§ What to do: Your result should be the lines holding the word "table", copied from the entries below.

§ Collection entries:

▬▬▬▬▬▬▬▬▬▬

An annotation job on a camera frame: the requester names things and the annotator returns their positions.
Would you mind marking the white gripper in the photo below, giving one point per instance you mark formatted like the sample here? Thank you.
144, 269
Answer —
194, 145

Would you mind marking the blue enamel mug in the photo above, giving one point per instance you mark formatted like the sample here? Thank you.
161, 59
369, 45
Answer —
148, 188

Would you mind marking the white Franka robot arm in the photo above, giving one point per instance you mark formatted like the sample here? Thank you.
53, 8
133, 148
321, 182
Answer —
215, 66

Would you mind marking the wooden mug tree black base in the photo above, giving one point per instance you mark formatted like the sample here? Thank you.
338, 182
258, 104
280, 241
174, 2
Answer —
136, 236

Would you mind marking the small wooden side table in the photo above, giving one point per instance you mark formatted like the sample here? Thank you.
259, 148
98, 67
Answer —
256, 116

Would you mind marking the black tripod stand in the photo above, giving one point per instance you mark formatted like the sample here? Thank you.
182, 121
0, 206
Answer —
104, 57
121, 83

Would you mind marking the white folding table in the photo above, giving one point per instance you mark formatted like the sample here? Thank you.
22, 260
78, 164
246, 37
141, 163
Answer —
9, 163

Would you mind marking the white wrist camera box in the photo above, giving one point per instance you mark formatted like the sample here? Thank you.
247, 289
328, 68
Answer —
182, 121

▬▬▬▬▬▬▬▬▬▬

§ Response area:
Would you mind marking the small wooden side table in the photo above, giving one point per instance you mark formatted like the sample here? Thank you.
Would you mind marking the white folding table in the photo above, giving one point per instance you mark formatted like the sample here? Thank you.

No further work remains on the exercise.